╭──

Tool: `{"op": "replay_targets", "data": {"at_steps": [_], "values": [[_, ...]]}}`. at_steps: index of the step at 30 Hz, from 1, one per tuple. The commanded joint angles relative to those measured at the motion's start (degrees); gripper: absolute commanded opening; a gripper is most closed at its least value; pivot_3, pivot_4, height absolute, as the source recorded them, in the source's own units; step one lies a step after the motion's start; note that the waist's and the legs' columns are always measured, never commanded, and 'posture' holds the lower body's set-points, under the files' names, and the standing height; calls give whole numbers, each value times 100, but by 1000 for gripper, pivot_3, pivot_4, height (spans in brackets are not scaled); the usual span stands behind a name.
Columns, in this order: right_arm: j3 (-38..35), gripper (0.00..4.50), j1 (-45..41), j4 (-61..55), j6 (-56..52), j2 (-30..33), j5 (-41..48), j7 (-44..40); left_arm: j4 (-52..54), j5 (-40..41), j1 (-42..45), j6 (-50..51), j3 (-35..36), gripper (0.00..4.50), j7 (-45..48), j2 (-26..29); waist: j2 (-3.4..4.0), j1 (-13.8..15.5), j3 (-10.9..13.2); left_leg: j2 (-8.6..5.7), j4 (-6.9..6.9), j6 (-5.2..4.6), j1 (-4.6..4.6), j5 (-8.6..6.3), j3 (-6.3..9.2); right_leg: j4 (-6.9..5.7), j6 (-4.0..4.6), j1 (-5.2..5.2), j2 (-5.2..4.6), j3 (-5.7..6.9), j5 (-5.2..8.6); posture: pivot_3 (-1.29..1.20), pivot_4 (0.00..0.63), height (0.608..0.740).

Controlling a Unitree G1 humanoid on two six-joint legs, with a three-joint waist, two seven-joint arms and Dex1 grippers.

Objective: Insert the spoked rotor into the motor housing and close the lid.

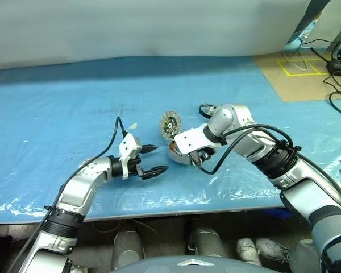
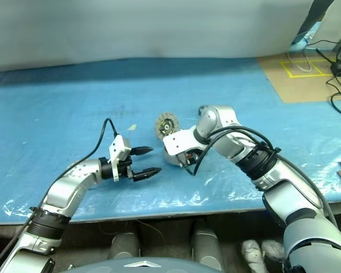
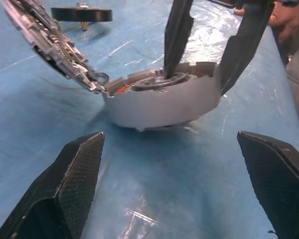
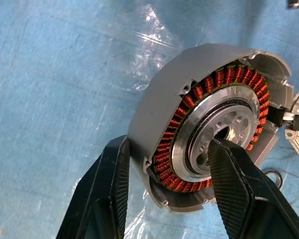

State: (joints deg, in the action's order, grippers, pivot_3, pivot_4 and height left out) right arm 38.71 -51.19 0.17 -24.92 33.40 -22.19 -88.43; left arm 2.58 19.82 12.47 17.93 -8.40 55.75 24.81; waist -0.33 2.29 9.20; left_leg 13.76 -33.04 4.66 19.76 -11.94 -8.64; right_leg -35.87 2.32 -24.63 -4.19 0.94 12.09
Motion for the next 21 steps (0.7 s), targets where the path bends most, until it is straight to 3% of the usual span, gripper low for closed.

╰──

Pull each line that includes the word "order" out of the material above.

Columns, in this order: right_arm: j3 (-38..35), gripper (0.00..4.50), j1 (-45..41), j4 (-61..55), j6 (-56..52), j2 (-30..33), j5 (-41..48), j7 (-44..40); left_arm: j4 (-52..54), j5 (-40..41), j1 (-42..45), j6 (-50..51), j3 (-35..36), gripper (0.00..4.50), j7 (-45..48), j2 (-26..29); waist: j2 (-3.4..4.0), j1 (-13.8..15.5), j3 (-10.9..13.2); left_leg: j2 (-8.6..5.7), j4 (-6.9..6.9), j6 (-5.2..4.6), j1 (-4.6..4.6), j5 (-8.6..6.3), j3 (-6.3..9.2); right_leg: j4 (-6.9..5.7), j6 (-4.0..4.6), j1 (-5.2..5.2), j2 (-5.2..4.6), j3 (-5.7..6.9), j5 (-5.2..8.6); posture: pivot_3 (-1.29..1.20), pivot_4 (0.00..0.63), height (0.608..0.740).
State: (joints deg, in the action's order, grippers, pivot_3, pivot_4 and height left out) right arm 38.71 -51.19 0.17 -24.92 33.40 -22.19 -88.43; left arm 2.58 19.82 12.47 17.93 -8.40 55.75 24.81; waist -0.33 2.29 9.20; left_leg 13.76 -33.04 4.66 19.76 -11.94 -8.64; right_leg -35.87 2.32 -24.63 -4.19 0.94 12.09

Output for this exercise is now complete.